ACTION ITEM: Set down exactly the lines below between the line holding "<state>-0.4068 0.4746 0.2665" and the line holding "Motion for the", inclusive; no other line belongs in the answer.

DATA EXCERPT:
- - - - -

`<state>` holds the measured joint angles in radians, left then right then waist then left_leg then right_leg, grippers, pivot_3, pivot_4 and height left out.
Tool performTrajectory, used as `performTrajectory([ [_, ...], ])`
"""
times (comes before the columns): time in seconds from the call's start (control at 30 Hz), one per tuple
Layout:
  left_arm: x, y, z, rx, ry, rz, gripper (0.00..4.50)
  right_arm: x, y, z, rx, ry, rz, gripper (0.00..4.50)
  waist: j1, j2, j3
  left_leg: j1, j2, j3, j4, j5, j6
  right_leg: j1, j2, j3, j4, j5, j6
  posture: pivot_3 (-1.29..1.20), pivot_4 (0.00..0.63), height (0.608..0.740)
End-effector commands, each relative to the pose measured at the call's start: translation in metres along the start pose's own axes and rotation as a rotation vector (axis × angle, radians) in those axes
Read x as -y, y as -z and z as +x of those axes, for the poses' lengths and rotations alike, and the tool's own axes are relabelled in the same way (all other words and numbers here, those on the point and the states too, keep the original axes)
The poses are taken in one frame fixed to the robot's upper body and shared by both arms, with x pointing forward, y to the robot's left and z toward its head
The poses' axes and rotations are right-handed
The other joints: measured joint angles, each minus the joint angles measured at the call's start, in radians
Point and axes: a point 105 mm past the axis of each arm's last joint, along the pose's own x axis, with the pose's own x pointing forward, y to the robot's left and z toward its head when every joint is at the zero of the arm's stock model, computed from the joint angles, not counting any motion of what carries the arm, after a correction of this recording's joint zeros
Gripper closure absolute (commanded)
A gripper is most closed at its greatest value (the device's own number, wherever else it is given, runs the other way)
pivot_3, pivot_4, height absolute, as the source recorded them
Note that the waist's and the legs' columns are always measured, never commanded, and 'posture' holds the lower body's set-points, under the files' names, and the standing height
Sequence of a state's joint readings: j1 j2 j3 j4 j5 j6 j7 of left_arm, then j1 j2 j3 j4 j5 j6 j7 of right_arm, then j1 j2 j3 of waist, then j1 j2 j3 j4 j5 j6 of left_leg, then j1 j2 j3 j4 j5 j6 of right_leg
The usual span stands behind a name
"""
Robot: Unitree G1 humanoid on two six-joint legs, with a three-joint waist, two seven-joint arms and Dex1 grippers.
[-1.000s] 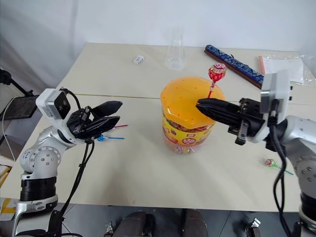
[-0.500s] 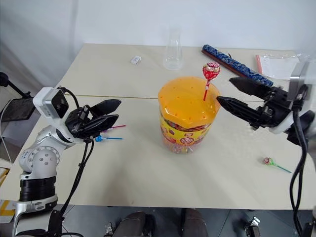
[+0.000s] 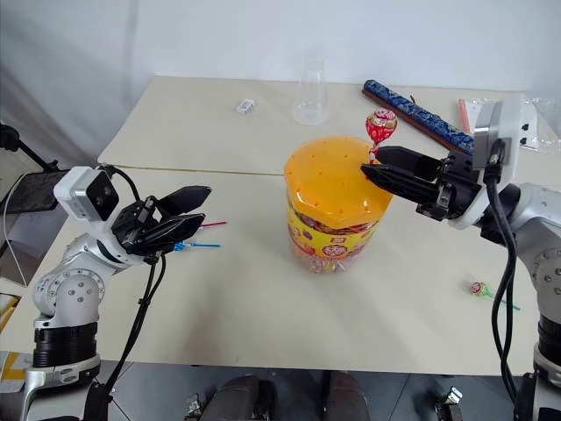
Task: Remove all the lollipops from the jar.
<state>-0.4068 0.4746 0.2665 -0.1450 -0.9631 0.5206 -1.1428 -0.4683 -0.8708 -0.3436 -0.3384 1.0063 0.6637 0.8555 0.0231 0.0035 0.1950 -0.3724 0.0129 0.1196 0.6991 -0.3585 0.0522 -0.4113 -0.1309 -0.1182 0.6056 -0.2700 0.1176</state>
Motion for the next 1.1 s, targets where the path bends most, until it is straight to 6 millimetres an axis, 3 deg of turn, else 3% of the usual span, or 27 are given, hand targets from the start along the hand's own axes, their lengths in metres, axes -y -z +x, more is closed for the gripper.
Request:
performTrajectory([
  [0.03, 0.008, -0.013, 0.011, 0.044, 0.053, 0.068, 1.82, 0.000, -0.015, -0.005, 0.040, -0.008, -0.016, 4.24, 0.000, 0.000, 0.000, 0.000, 0.000, 0.000, 0.000, 0.000, 0.000, 0.000, 0.000, 0.000, 0.000, 0.000, 0.000, 0.00, 0.150, 0.740],
  [0.07, 0.008, -0.015, 0.013, 0.056, 0.057, 0.073, 1.82, 0.001, -0.021, -0.007, 0.063, -0.003, -0.016, 4.45, 0.001, 0.000, 0.000, 0.000, 0.000, 0.000, 0.000, 0.000, 0.000, 0.000, 0.000, 0.000, 0.000, 0.000, 0.000, 0.00, 0.150, 0.740],
  [0.27, 0.009, -0.018, 0.019, 0.065, 0.081, 0.076, 1.82, 0.005, -0.056, -0.028, 0.169, 0.029, 0.020, 4.45, 0.001, 0.000, 0.000, 0.000, 0.000, 0.000, 0.000, 0.000, 0.000, 0.000, 0.000, 0.000, 0.000, 0.000, 0.000, 0.00, 0.150, 0.740],
  [0.4, 0.012, -0.015, 0.023, 0.010, 0.124, 0.092, 1.82, 0.027, -0.052, -0.073, 0.006, 0.224, 0.070, 4.45, 0.005, 0.000, 0.000, -0.002, 0.000, -0.002, 0.000, 0.000, 0.000, 0.000, -0.001, 0.000, -0.001, 0.000, 0.000, 0.00, 0.150, 0.740],
  [0.5, 0.014, -0.013, 0.027, -0.016, 0.159, 0.110, 1.82, 0.048, -0.032, -0.112, -0.167, 0.416, 0.051, 4.45, 0.005, -0.001, 0.000, -0.002, -0.001, -0.001, 0.000, 0.000, 0.001, 0.001, 0.000, -0.001, -0.003, 0.000, 0.000, 0.00, 0.150, 0.740],
  [0.57, 0.018, -0.008, 0.031, -0.062, 0.202, 0.130, 1.82, 0.063, -0.004, -0.149, -0.363, 0.567, 0.015, 4.45, 0.003, -0.001, -0.001, -0.001, -0.001, 0.001, 0.000, 0.000, 0.002, 0.001, 0.000, 0.000, -0.004, 0.000, 0.000, 0.00, 0.150, 0.740],
  [0.63, 0.021, 0.002, 0.034, -0.126, 0.243, 0.148, 1.82, 0.065, 0.026, -0.181, -0.552, 0.653, -0.004, 4.45, 0.004, -0.001, -0.001, -0.001, -0.002, 0.001, 0.000, 0.000, 0.002, 0.002, 0.000, 0.000, -0.004, 0.000, 0.001, 0.00, 0.150, 0.740],
  [0.73, 0.024, 0.012, 0.034, -0.190, 0.276, 0.164, 1.82, 0.064, 0.062, -0.210, -0.726, 0.721, -0.020, 4.45, 0.001, 0.000, -0.001, 0.000, -0.002, 0.004, -0.001, 0.000, 0.002, 0.001, 0.000, 0.002, -0.005, 0.000, 0.001, 0.00, 0.150, 0.740],
  [0.87, 0.024, 0.021, 0.033, -0.257, 0.298, 0.181, 1.82, 0.053, 0.099, -0.229, -0.835, 0.701, -0.025, 4.45, -0.010, 0.000, -0.001, 0.002, 0.000, 0.004, -0.001, 0.000, 0.001, 0.001, 0.002, 0.003, -0.003, 0.000, 0.001, 0.00, 0.150, 0.740],
  [1.03, 0.022, 0.024, 0.033, -0.282, 0.292, 0.186, 1.82, 0.040, 0.132, -0.241, -0.877, 0.671, 0.084, 4.45, -0.011, 0.002, 0.000, 0.002, 0.000, 0.004, -0.001, 0.000, 0.001, 0.001, 0.002, 0.004, -0.003, 0.000, 0.001, 0.00, 0.150, 0.740],
  [1.1, 0.021, 0.024, 0.033, -0.286, 0.282, 0.187, 1.82, 0.037, 0.139, -0.244, -0.872, 0.658, 0.113, 4.03, -0.009, 0.002, 0.000, 0.002, 0.000, 0.004, -0.001, 0.000, 0.001, 0.001, 0.002, 0.004, -0.003, 0.000, 0.001, 0.00, 0.150, 0.740],
])
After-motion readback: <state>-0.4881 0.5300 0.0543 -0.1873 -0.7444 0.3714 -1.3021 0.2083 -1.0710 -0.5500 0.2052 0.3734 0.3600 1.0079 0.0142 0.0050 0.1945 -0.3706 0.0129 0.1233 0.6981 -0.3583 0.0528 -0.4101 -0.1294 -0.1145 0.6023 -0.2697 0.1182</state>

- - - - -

FINISHED TASK:
<state>-0.4068 0.4746 0.2665 -0.1450 -0.9631 0.5206 -1.1428 -0.4683 -0.8708 -0.3436 -0.3384 1.0063 0.6637 0.8555 0.0231 0.0035 0.1950 -0.3724 0.0129 0.1196 0.6991 -0.3585 0.0522 -0.4113 -0.1309 -0.1182 0.6056 -0.2700 0.1176</state>
Motion for the next 1.1 s, targets where the path bends most, until it is straight to 6 millimetres an axis, 3 deg of turn, else 3% of the usual span, or 27 are given, hand targets from the start along the hand's own axes, their lengths in metres, axes -y -z +x, more is closed for the gripper.

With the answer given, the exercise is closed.